Monza violenza sessuale su due minorenni, la Procura lancia un appello perché altre vittime vengano allo scoperto. E’ un “Aggressore seriale”. Emergono in queste ore i particolari sull’uomo fermato quattro giorni fa a Imola. E’ accusato di avere aggredito sessualmente due minorenni, una 15enne di Casatenovo, in provincia di Lecco, e una 12enne  a Monza. L’indagine, condotta in tempi record dalla Polizia di Stato di Monza e dalla Squadra mobile di Milano, coordinate dal sostituto procuratore Carlo Cinque, ha portato all’individuazione del responsabile.
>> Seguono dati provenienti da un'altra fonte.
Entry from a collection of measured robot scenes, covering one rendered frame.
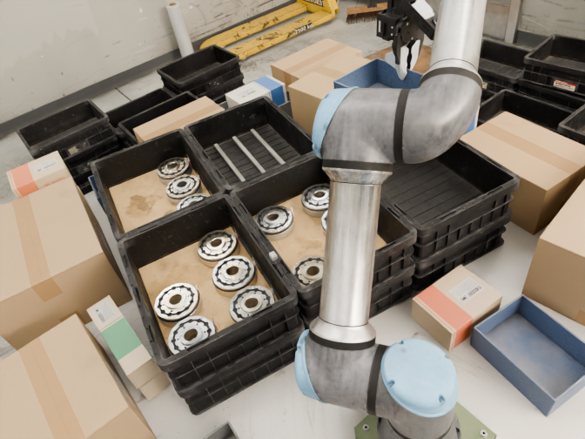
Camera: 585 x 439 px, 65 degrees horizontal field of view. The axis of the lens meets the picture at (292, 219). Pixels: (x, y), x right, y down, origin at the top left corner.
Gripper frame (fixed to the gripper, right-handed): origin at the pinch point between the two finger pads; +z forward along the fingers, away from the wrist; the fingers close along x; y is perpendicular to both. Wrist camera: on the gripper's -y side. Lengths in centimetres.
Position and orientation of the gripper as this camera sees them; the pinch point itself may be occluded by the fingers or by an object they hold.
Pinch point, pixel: (406, 75)
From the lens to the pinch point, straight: 121.0
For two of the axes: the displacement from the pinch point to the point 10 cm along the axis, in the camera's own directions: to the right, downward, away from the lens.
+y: -5.9, -4.9, 6.4
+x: -8.0, 4.4, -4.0
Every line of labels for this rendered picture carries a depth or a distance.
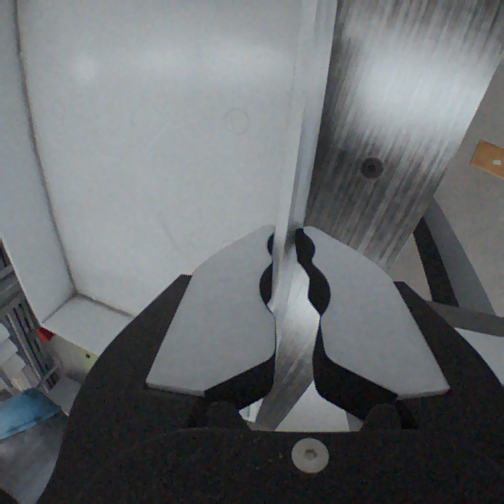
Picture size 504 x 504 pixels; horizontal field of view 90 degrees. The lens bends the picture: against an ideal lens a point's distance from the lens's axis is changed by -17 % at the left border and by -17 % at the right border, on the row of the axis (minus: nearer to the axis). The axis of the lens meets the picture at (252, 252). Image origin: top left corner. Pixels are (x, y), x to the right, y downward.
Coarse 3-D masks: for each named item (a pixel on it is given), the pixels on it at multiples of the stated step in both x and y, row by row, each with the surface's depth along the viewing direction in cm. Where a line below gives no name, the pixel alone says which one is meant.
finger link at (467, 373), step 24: (408, 288) 8; (432, 312) 7; (432, 336) 7; (456, 336) 7; (456, 360) 6; (480, 360) 6; (456, 384) 6; (480, 384) 5; (408, 408) 5; (432, 408) 5; (456, 408) 5; (480, 408) 5; (456, 432) 5; (480, 432) 5
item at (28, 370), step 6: (6, 318) 55; (6, 324) 57; (12, 330) 58; (12, 336) 60; (18, 342) 61; (24, 354) 64; (24, 366) 70; (30, 366) 67; (24, 372) 73; (30, 372) 70; (30, 378) 74; (36, 378) 71; (30, 384) 78; (42, 390) 76
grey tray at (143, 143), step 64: (0, 0) 12; (64, 0) 12; (128, 0) 12; (192, 0) 11; (256, 0) 10; (320, 0) 7; (0, 64) 14; (64, 64) 15; (128, 64) 14; (192, 64) 13; (256, 64) 12; (320, 64) 9; (0, 128) 16; (64, 128) 17; (128, 128) 16; (192, 128) 14; (256, 128) 13; (0, 192) 17; (64, 192) 20; (128, 192) 18; (192, 192) 16; (256, 192) 15; (64, 256) 24; (128, 256) 21; (192, 256) 19; (64, 320) 24; (128, 320) 24
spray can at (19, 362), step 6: (18, 354) 65; (12, 360) 63; (18, 360) 64; (24, 360) 65; (6, 366) 61; (12, 366) 62; (18, 366) 64; (6, 372) 60; (12, 372) 62; (0, 378) 59; (12, 378) 62; (0, 384) 58; (0, 390) 59
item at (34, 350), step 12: (0, 240) 47; (0, 252) 48; (0, 264) 48; (24, 300) 57; (12, 312) 55; (24, 312) 59; (12, 324) 56; (24, 324) 59; (24, 336) 60; (24, 348) 62; (36, 348) 65; (36, 360) 67; (48, 360) 72; (36, 372) 69; (48, 384) 74
Per lui era stato spiccato nel frattempo un ordine di custodia cautelare in carcere. L’uomo, R.R.D.S. – 36enne di origine brasiliana residente a Berbenno di Valtellina – è stato individuato in provincia di Bologna dove si trova ancora, detenuto nel carcere del capoluogo emiliano dopo la convalida del fermo.
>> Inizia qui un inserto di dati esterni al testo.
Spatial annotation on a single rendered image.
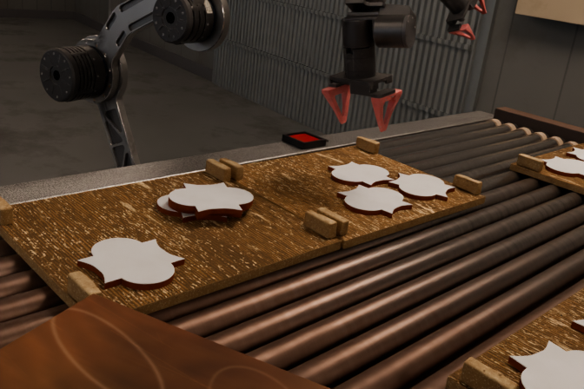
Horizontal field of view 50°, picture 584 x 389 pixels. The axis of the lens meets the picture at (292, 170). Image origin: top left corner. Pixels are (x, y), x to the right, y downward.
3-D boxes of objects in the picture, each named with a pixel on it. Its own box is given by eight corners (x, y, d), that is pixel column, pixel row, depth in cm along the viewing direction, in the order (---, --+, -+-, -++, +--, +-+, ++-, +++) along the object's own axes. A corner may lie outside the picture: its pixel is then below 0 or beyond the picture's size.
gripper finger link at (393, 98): (373, 121, 122) (371, 74, 118) (404, 128, 117) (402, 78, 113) (350, 132, 117) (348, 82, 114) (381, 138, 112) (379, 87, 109)
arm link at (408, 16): (367, -6, 119) (349, -27, 111) (426, -8, 113) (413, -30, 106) (355, 55, 117) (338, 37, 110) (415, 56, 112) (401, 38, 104)
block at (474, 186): (450, 186, 128) (453, 174, 127) (455, 184, 130) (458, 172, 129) (476, 195, 124) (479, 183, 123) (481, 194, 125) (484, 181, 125)
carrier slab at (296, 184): (212, 176, 122) (213, 168, 121) (355, 151, 149) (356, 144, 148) (343, 249, 98) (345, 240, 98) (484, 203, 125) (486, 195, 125)
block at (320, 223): (301, 226, 101) (303, 209, 100) (309, 223, 102) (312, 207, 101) (328, 240, 97) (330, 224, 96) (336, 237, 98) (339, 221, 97)
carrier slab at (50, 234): (-17, 219, 94) (-17, 208, 93) (208, 176, 121) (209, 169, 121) (93, 333, 71) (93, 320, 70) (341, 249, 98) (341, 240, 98)
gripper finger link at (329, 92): (346, 116, 126) (343, 70, 123) (374, 121, 121) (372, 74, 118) (322, 126, 122) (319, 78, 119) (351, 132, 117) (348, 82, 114)
Monza violenza sessuale: Gli episodi in Brianza

L’uomo, da quanto emerso, sceglieva le proprie vittime all’interno di luoghi affollati come i centri commerciali. La 12enne vittima dell’ultimo episodio era stata individuata dal 36enne in viale Stucchi, all’Iper di Monza. Le riprese video che hanno permesso di ricostruirne volto e movimenti lo immortalano all’ingresso dell’area Fast food, mentre si copre il volto (conscio della presenza degli impianti di sicurezza). Più sicuro all’interno dove, dopo aver scelto la propria vittima, attendeva di poterla sorprendere sola per poi aggredirla. Nel caso monzese, l‘uomo aveva seguito la giovane fino all’abitazione infilandosi all’interno dell’ascensore. Solo la prontezza di riflessi della 12enne che prima gli aveva morso una mano e poi era riuscita ad attirare l’attenzione dei condomini evitando che la violenza proseguisse. L’uomo era scappato. Nel caso di Casatenovo, la 15enne era stata sorpresa anche qui nell’androne di casa. Un altro episodio di violenza che non coinvolge il fermato era accaduto a Desio.
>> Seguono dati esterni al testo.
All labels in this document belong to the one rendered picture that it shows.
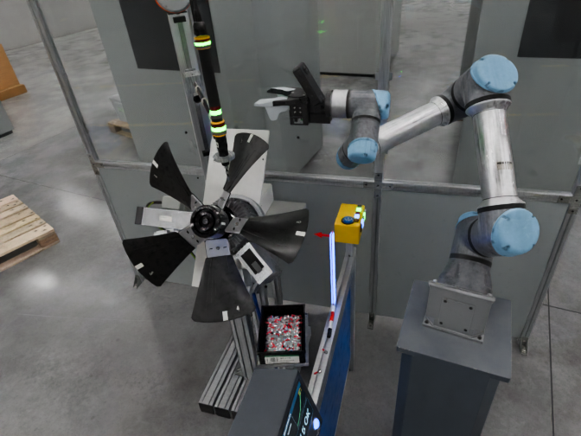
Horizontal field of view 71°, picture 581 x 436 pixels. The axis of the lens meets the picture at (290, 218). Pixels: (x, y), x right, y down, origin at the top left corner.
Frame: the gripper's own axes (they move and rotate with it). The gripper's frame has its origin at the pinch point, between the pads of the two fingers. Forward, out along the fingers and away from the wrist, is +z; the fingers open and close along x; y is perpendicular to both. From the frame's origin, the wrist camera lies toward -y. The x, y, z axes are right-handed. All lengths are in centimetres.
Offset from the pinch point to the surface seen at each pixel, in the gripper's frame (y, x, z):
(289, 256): 50, -10, -6
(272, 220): 46.4, 3.7, 3.3
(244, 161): 27.9, 12.0, 14.6
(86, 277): 166, 67, 189
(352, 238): 65, 21, -23
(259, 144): 22.6, 14.8, 9.1
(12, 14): 82, 909, 1088
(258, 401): 42, -65, -17
Monza violenza sessuale: L’identikit

Piccoli lavori saltuari, un divorzio alle spalle e una condanna a quattro anni per tre episodi analoghi avvenuti in Valtellina. Oltre a numerosi precedenti per lesioni, resistenza, violenza privata, ingiuria e anche un’aggressione ai danni di una prostituta. E’ questo l’identikit del 36enne che, una volta fermato, ha confessato agli uomini della polizia di stato di essere l’autore dei due episodi avvenuti in Brianza. Ma questo era un elemento già noto agli inquirenti che grazie al coraggio e alla prontezza della 12enne monzese avevano messo a fuoco alcune caratteristiche tali da riuscire poi ad individuarlo passando in rassegna i filmati delle videocamere di sicurezza. Proprio per questo il procuratore Luisa Zanetti ha sottolineato nell’occasione l’importanza di reagire e denunciare subito: “Con il tempo  – ha detto – elementi essenziali per individuare i responsabili tendono a svanire, i ricordi vengono rielaborati e dettagli fondamentali si perdono”.

Monza violenza sessuale: Altre vittime

“Visto il suo passato il suo modo di agire, pensiamo sia un violentatore seriale”. Per questo motivo, la Procura di Monza ha deciso di diffondere le immagini dell’uomo. Il sospetto, infatti, è che possa avere colpito anche altre minorenni in passato e che si preparasse a fare altrettanto nell’area del bolognese. Secondo l’indagine, infatti, il 36enne tendeva a tornare sul luogo dell’aggressione. Nel caso monzese era rimasto sorpreso dal vedere l’arrivo immediato della volante. Proprio la prontezza dei soccorsi lo avrebbe indotto a lasciare immediatamente la Brianza per trovare nuovi territori in cui colpire.